Dendrogram of the hierarchical cluster analysis performed with squared Euclidean distance method and Ward's linkage method on neuropsychological variables in 169 patients with Alzheimer's disease dementia. Patients were iteratively clustered together using Ward's linkage method, revealing two distinct neuropsychological clusters: cluster ‘Mixed phenotype’ (left side, n = 80) and cluster ‘Amnestic phenotype’ (right side, n = 89). The red horizontal line indicates the distance at which the dendrogram was cut to obtain the two-cluster solution.
A logistic regression with leave-one-out cross validation was conducted to check the internal validity and the relative contribution of neuropsychological variables to the cluster solutions.
The following considerations led to the selection of neuropsychological variables from the CERAD-Plus battery: delayed recall is the measure of episodic memory most consistently reported to have the highest sensitivity for ADD and was hence chosen over other measures of episodic memory (e.g., immediate recall, word list recognition). 29 The TMT-B is commonly used to evaluate executive functioning in patients with ADD, but it could only be administered to a small subset of patients (n = 58), as the majority of the sample were unable to comprehend the instructions or made invalid attempts. Therefore, we selected a verbal fluency task to measure executive functioning in the cluster analysis. While both semantic and phonetic verbal fluency tasks assess executive functioning, we included phonetic fluency (s-words) in the cluster analysis as it relies less on language proficiency. 30 The cluster analysis revealed preserved phonetic fluency performance in patients of the amnestic phenotype (mean z-score = 0.21) and relatively impaired performance in patients of a mixed phenotype (mean z-score = −0.76) with a significant difference of almost 1 standard deviation. Further analysis showed that patients with the mixed phenotype were more likely to have missing data on the TMT-B (Odds Ratio = 2.8; χ2(1) = 9.41, p = 0.002), which further indicates that the clustering process was sensitive to deficits in executive functioning.

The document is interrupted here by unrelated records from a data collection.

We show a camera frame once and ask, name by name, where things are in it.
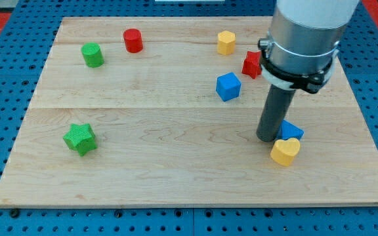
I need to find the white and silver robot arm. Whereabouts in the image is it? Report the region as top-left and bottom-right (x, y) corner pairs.
(258, 0), (360, 94)

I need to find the blue cube block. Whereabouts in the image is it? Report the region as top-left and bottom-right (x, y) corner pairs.
(216, 72), (242, 102)

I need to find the light wooden board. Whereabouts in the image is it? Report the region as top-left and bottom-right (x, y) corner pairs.
(0, 16), (378, 209)

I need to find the red star block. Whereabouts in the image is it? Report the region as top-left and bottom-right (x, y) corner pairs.
(241, 51), (262, 79)

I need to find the yellow hexagon block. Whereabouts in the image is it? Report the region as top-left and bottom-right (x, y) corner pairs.
(217, 31), (236, 55)

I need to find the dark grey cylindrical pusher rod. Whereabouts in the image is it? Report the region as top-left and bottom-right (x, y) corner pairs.
(256, 85), (295, 142)

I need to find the red cylinder block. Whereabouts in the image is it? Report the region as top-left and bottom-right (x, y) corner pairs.
(123, 28), (144, 53)

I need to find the blue triangle block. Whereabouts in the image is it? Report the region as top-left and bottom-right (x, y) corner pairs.
(276, 119), (305, 140)

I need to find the yellow heart block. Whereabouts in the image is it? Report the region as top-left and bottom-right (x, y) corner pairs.
(270, 138), (301, 167)

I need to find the green star block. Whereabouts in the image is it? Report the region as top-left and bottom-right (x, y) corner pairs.
(63, 123), (98, 157)

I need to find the green cylinder block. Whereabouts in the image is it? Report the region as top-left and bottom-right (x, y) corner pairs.
(81, 42), (104, 68)

Predictors of survival time: clinical measures, demographics, and neuropsychological clusters
To test for differences in survival time between neuropsychological clusters, Kaplan-Meier survival curves were computed, stratified by cluster-membership, and survival probabilities were compared using a log-rank-test. Then, a Cox regression model was used to determine the effect of clusters on survival time. Similarly, to determine the influence of clinical variables on survival time, additional Cox regression models were fitted. One model included baseline comorbidities and pre-existing diseases as predictors (see Table 1), and another included baseline medication (see Supplemental Table 2). Due to the high number of variables, predictors were selected in a stepwise manner (forward and backward) using the Akaike Information Criterion (AIC) in both models. Finally, an additional Cox regression model included annual rates of hospitalizations (somatic and psychiatric) as predictors of survival time. All Cox regression models were fitted with baseline MMSE score, age, education, and sex as covariates. E-values were calculated to determine how robust the observed association was to unmeasured confounding factors, i.e., factors that were not measured but could be associated with both the predictor of interest and survival. More specifically, e-values indicate how strongly an unmeasured factor would need to be associated with both the predictor and survival to fully explain the observed association. 31
Demographic and clinic characteristics of 202 patients diagnosed with Alzheimer's disease dementia at baseline.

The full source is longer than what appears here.